Embrujada o hipnotizada, Magaly permanecía con el libro entre las manos pero ya no estaba leyendo.

Sintió los pasos de Mateo acercándose al sofá. Él se arrodilló ante ella y le preguntó:

Maga, ¿me harías el honor de divorciarte de mí?

Meses después Mateo estaba en Chile. Había decidido separarse también de la ciudad, del país entero, porque a cada rato un taconeo le agujereaba el cuerpo: Magaly habitaba cada rincón. Su recuerdo era un dolorcito incómodo, agudo y perenne, agravado por los pocos momentos de felicidad: los días soleados, el chocolate. “Un dolor como de caries pero en el cerebro”, decía. Por eso se fué.

Resultó que por allá tampoco le encuentran mucha utilidad a los jóvenes filósofos. Después de veinte y tantas entrevistas de trabajo Mateo terminó frente al espejo ajustándose una peluca de payaso y retocándose el maquillaje para salir a animar una fiesta infantil.

De pronto el espejo comenzó a sacudirse con violencia. Las lámparas se mecieron, los libros saltaron de la estantería. Fromm cayó de frente sobre la mesa de centro y tembló de susto un largo rato mientras el edificio entero crujía como una galleta de soda al desmigajarse. Mateo pensó dos cosas: que tenía hambre, que no quería morir solo. “No vas a morir, gafo”, le decía el señor del espejo. “Cálmate. Compraremos pizza.”

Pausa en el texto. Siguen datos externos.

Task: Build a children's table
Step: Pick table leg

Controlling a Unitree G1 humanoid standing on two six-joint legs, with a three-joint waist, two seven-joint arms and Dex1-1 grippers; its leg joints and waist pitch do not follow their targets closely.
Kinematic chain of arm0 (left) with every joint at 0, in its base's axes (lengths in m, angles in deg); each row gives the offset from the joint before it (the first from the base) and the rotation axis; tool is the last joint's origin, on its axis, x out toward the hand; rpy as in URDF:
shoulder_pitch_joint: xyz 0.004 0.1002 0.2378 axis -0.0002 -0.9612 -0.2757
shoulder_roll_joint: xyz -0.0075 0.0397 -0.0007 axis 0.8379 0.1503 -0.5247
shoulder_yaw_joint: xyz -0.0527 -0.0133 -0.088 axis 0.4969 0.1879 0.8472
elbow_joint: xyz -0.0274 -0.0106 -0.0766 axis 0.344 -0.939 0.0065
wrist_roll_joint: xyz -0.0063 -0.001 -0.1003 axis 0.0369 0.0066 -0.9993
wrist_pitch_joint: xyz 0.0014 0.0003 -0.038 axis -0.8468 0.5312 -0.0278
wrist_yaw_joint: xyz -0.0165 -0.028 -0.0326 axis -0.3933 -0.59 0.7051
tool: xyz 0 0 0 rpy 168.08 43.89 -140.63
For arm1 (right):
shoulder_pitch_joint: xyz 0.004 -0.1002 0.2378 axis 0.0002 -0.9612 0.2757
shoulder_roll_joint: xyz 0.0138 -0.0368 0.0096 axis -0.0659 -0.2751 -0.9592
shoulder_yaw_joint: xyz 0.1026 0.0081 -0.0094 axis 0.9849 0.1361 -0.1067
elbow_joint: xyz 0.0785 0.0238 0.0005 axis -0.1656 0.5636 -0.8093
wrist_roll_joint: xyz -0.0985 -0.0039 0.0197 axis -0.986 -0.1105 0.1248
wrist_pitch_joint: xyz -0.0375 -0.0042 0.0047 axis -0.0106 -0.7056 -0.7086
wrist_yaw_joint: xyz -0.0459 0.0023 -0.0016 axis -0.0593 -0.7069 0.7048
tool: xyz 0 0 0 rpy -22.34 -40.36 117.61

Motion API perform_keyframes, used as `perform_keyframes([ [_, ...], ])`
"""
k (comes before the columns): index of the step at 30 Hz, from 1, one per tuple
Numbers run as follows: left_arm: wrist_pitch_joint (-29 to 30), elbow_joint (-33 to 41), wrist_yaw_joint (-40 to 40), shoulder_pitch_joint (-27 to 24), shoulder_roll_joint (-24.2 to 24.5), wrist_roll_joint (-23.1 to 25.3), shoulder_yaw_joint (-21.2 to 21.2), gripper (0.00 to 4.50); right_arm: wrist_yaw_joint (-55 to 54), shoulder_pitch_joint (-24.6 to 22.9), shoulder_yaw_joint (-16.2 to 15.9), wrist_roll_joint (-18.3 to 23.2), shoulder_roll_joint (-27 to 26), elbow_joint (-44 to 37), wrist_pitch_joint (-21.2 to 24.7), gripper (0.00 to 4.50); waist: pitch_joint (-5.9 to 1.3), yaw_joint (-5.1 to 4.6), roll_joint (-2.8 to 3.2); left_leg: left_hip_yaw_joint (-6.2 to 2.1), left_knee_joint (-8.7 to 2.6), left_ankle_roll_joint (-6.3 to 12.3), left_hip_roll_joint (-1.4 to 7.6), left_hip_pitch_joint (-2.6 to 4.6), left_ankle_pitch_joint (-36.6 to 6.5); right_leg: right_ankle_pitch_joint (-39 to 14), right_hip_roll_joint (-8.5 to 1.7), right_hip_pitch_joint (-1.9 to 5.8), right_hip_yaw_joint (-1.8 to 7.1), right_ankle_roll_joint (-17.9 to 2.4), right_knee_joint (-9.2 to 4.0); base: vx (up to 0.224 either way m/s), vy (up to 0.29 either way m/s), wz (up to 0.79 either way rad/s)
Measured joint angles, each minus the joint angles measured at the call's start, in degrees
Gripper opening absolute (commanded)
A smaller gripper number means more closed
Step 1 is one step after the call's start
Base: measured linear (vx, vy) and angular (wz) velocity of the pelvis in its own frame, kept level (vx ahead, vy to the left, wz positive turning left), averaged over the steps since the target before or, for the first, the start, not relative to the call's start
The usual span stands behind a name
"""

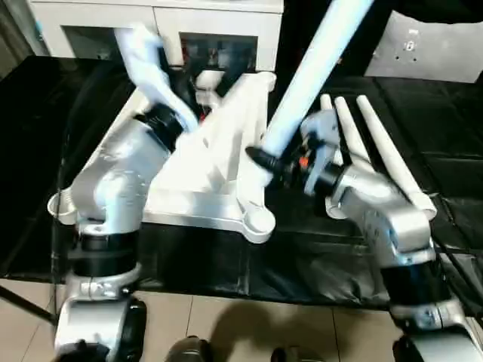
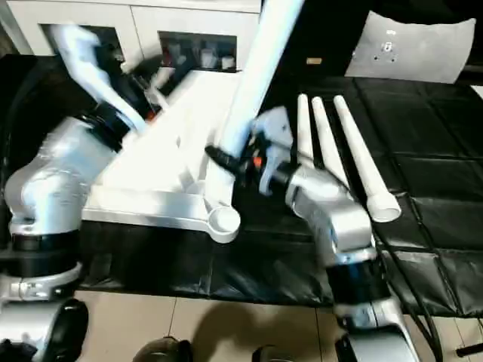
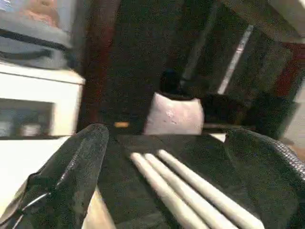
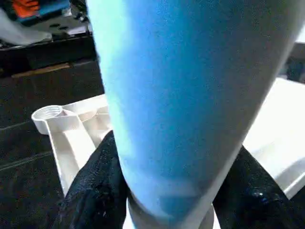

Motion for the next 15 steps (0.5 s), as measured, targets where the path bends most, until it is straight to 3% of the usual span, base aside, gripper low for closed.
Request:
perform_keyframes([
  [8,-0.54,5.38,3.13,-1.73,-1.36,-1.12,-2.84,4.50,-3.66,-0.16,0.66,-1.92,-0.94,0.08,0.30,1.91,0.24,-0.45,0.56,0.00,-0.15,-0.03,0.02,0.14,0.02,0.00,0.05,-0.02,0.00,0.00,0.09,0.000,0.000,0.00],
  [15,-2.47,3.25,0.75,-3.77,-0.26,1.51,-1.76,4.50,-9.26,-0.14,1.78,-2.53,-2.46,0.23,2.27,1.91,0.22,-0.46,1.00,0.00,-0.18,-0.03,0.02,0.12,0.02,0.00,0.05,-0.02,0.01,0.01,0.03,0.000,0.000,0.00],
])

El edificio -pequeño y antiguo- siguió sacudiéndose como un anciano sufriendo un ataque de epilepsia. Un olor extraño y una polvareda leve se desprendían de las columnas, de las ventanas y esquinas, como si el concreto, el yeso, y los ladrillos habían estornudado al unísono, exhalando un aliento a moho y a todas esas cosas asquerosas que el tiempo y el descuido depositan dentro de los hogares.

Se detuvo. ¿Siete punto algo? Los temblores son tan frecuentes por allá, pero Mateo le costaba acostumbrarse. Entonces un pedazo de friso de desprendió del techo, golpeando a Mateo en el rostro. Su nariz de payaso cayó al piso con un rebote esponjoso, saltó un poco más, rodó y finalmente se escondió detrás de la poceta.

“¿Payasito saltador, de donde saliste tu? ¿Pa donde te fuiste tu? ¿Por qué coño viniste tu?”, entonaba mientras se agachaba para recoger la nariz.

Al encontrarla, volvió al espejo. Pero al mirar su nariz de garfio real (así descubierta, descarada y desnuda) supo que habían fealdades y tristezas que nada ni nadie podían disimular.

Sonó el teléfono.

¿Magaly? Sí, estoy bien. (…) ¿Cómo supiste? (…) Sí, estoy por acá. (…) Ah, ¿qué tal? (…) Sí, en abril estaré en Caracas.